Why In October, he failed to form a government. His rival, Benny Gantz, was then tasked with trying to form one. But he failed too. Now, any member of parliament gets a shot. If after three weeks there’s still no coalition, Israel could go back to the polls for the third time in less than a year.

Netanyahu is the longest-serving prime minister in Israel’s history. And has stayed popular with his base until now. But some said that being indicted is an entirely different story. Now, he could stand to lose support at a critical point in his political life.”


Cybertruck

The Cybertruck has arrived and it looks nothing like any pickup truck you’ve ever seen. Tesla CEO Elon Musk revealed the long-awaited electric pickup truck. … The Cybertruck looks like a large metal trapezoid on wheels, more like an art piece than a truck.
Musk has made striking claims about the truck’s capabilities. Among them, he has said the Cybertruck would be more capable, in terms of towing and hauling, than a Ford F-150 and perform as a better sports car than a Porsche 911. Another eye-catching feature of the truck is its price.

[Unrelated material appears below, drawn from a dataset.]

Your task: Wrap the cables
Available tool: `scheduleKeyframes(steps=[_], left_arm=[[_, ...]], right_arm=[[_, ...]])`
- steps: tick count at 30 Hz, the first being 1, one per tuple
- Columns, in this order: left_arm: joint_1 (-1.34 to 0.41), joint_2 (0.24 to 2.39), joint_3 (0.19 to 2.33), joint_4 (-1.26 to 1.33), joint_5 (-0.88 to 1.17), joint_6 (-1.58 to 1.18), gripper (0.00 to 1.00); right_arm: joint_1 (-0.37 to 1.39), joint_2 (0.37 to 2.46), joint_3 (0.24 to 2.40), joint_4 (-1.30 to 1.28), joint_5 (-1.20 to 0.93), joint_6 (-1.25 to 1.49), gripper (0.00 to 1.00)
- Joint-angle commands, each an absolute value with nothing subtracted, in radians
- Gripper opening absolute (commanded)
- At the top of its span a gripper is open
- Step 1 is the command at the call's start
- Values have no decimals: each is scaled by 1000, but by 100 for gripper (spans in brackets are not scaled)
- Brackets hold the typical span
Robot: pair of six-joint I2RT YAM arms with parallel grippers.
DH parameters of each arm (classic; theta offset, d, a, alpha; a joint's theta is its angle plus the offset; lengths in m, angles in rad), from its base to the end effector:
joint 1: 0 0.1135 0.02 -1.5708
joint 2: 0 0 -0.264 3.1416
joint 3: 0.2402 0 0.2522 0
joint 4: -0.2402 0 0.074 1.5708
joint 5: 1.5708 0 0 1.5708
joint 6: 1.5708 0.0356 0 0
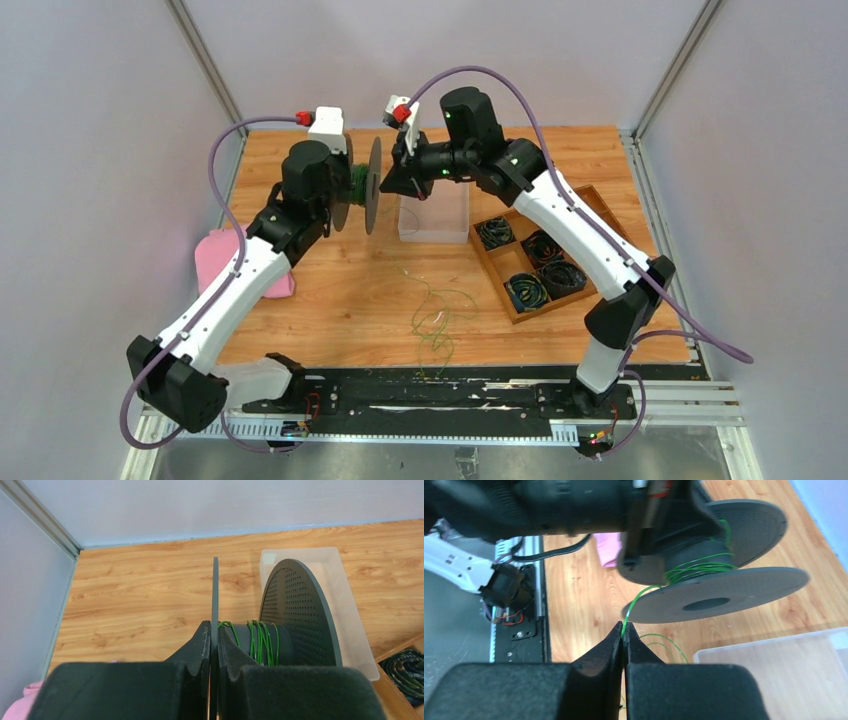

The base version of the truck will start at $39,900 … it will compete well with the cost of a nicely equipped F-150. Prices for the top end Tri Motor AWD version of the Cybertruck start at $69,900. Buyers will also be able to choose Tesla’s “self-driving” option for $7,000. (The truck should be able to drive itself once the software for that becomes available.) BTW, Ford is developing its own electric F-series truck, while General Motors, which makes Chevrolet and GMC pickups, also has its own electric pickups in the works. Earlier Thursday, GM CEO Mary Barra said the auto maker expects to begin selling its electric pickup in the fall of 2021.
The market potential for Tesla’s truck remains somewhat of a mystery. There has, to date, been little overlap between full-size pickup truck buyers and Tesla buyers. For instance, Teslas and other electric cars sell well on America’s coasts, while large pickups sell best in the Midwest. Actual production will begin in late 2021 (for the base model).